- Trump has summoned top U.S. health officials to an emergency meeting at the White House on Wednesday, a top lawmaker said.
- Rep. Carolyn Maloney, chairwoman of the House Oversight and Reform Committee, said a hearing on the U.S. coronavirus response had to be cut short as a result.
- A White House official later told reporters the meeting was scheduled Tuesday as "part of the Administration's ongoing whole-of-government response to the Coronavirus."
- But Maloney pushed back on that claim, saying, "There seems to be a great deal of confusion and a lack of coordination at the White House."
President Donald Trump has summoned top U.S. health officials to an emergency meeting at the White House Wednesday, cutting a hearing on Capitol Hill short, said Rep. Carolyn Maloney, chairwoman of the House Oversight and Reform Committee.
"This morning we were informed that President Trump and Vice President Pence have called our witnesses to an emergency meeting at the White House. We don't know the details, just that it's extremely urgent," Maloney, D-NY, said before opening the hearing on the nation's preparedness and response to the coronavirus outbreak that has swept across the nation.
Maloney said the witnesses needed to leave by 11:45 a.m. ET, significantly cutting short lawmakers' opening statements so they can get in enough questions before the witnesses had to leave.

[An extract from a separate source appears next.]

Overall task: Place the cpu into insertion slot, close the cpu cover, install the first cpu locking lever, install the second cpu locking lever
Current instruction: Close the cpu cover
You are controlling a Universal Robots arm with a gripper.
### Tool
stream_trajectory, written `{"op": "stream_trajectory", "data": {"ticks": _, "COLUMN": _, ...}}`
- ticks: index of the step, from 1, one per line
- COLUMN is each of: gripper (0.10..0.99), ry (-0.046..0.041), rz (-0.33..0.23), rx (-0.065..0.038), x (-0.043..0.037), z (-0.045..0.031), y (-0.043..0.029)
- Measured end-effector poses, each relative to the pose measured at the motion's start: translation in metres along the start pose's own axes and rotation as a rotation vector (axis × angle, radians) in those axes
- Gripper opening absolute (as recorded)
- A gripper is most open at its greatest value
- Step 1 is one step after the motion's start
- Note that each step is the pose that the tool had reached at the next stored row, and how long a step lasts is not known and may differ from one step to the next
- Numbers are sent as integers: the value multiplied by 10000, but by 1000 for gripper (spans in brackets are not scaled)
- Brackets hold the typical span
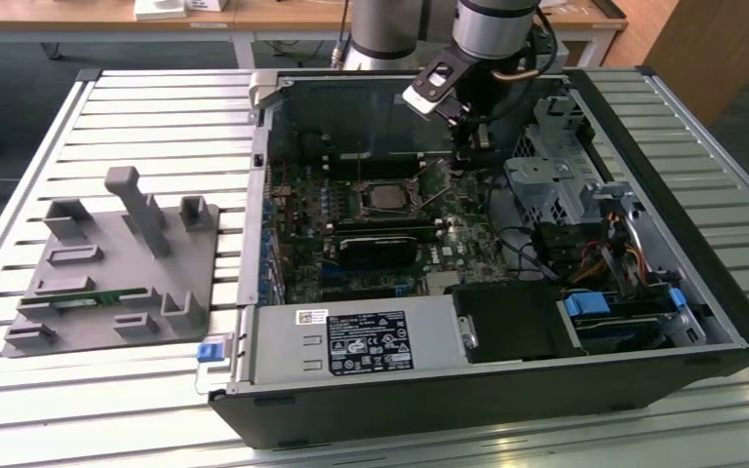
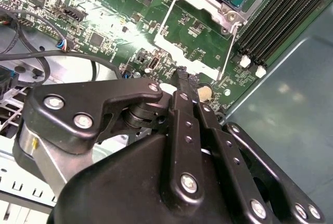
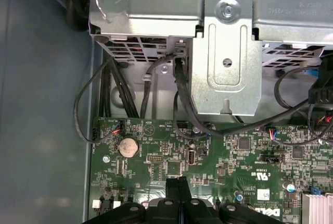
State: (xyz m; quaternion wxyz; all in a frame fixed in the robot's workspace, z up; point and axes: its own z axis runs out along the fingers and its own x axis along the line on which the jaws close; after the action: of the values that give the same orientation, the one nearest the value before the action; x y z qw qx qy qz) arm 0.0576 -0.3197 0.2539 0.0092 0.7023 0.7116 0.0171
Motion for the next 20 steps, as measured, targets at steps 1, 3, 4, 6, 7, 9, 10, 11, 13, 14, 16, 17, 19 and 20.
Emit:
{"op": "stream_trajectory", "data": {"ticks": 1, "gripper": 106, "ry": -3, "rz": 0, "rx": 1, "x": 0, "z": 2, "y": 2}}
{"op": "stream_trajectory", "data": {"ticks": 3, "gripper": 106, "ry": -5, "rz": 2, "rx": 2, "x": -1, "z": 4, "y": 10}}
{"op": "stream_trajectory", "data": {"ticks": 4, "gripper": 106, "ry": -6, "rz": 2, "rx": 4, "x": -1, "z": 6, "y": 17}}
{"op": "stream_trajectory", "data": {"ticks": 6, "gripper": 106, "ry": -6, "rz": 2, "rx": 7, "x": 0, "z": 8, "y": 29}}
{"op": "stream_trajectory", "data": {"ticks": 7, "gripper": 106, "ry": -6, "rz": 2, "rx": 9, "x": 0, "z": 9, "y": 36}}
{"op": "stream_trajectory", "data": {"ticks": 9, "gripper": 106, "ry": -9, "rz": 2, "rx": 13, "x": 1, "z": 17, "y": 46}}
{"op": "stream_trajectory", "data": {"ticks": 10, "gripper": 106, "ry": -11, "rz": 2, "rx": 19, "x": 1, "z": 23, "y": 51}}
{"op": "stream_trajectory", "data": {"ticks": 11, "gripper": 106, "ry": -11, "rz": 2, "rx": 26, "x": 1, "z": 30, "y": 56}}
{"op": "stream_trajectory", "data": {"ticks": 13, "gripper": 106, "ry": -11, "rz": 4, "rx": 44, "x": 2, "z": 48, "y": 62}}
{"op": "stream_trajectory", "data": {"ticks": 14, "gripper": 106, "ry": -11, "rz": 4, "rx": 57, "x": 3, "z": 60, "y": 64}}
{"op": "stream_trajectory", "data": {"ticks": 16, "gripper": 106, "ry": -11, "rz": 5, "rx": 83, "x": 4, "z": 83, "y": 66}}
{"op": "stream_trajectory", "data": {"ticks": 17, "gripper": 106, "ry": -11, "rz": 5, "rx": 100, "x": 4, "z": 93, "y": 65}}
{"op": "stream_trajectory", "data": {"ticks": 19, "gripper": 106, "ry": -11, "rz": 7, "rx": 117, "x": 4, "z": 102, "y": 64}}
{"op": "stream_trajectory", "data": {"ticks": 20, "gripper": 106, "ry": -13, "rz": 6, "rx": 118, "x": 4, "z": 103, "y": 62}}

Speakers at the hearing include Dr. Anthony Fauci, director of the National Institute of Allergy and Infectious Diseases, CDC Director Robert Redfield, and Terry Rauch, director of the defense medical research and development program for the National Institute of Health. Dr. Robert Kadlec, the assistant secretary for preparedness and response for the Department of Health and Human Services, is also scheduled to testify along with Chris Currie, the director of emergency management and national preparedness for the Government Accountability Office.
The White House didn't immediately respond to CNBC's request for comment. A White House official later told reporters the meeting was scheduled on Tuesday as "part of the Administration's ongoing whole-of-government response to the Coronavirus."
Maloney fired back at those claims in her closing remarks.
"The White House is telling reporters that this meeting is not an emergency, they are saying it was scheduled yesterday. However, that's not what your staff just told us," she said.
"I don't know what's going on at the White House," Maloney said. "There seems to be a great deal of confusion and a lack of coordination at the White House. I hope this does not reflect on the broader response to this crisis."
A senior Democratic committee aide, who declined to be named, told CNBC that the Department of Health and Human Services only informed the Oversight panel about the meeting on Wednesday morning.
Committee members of both parties also requested the speakers return at 2 p.m. after the emergency meeting to continue the hearing, after criticizing them for being underprepared to answer lawmakers' questions. It was not immediately clear if the officials would return.
The number of confirmed cases of COVID-19 in the U.S. surpassed 1,000 on Tuesday, according to data from Johns Hopkins University. At least 29 people in the U.S. have died after contracting the virus. Almost half of all U.S. cases are in Washington state, California and New York, where the governors have all declared states of emergency to free up funding.
Globally, there are more than 121,200 confirmed cases and at least 4,369 deaths, according to JHU.
Trump and the White House have been trying to put together an economic stimulus plan to mitigate the impact from the outbreak. After a 2,000-point drop by the Dow Jones Industrial Average on Monday, the index bounced back somewhat Tuesday, rising 1,100 points late in the trading session. The Dow was down by about 850 points in intraday trading Wednesday.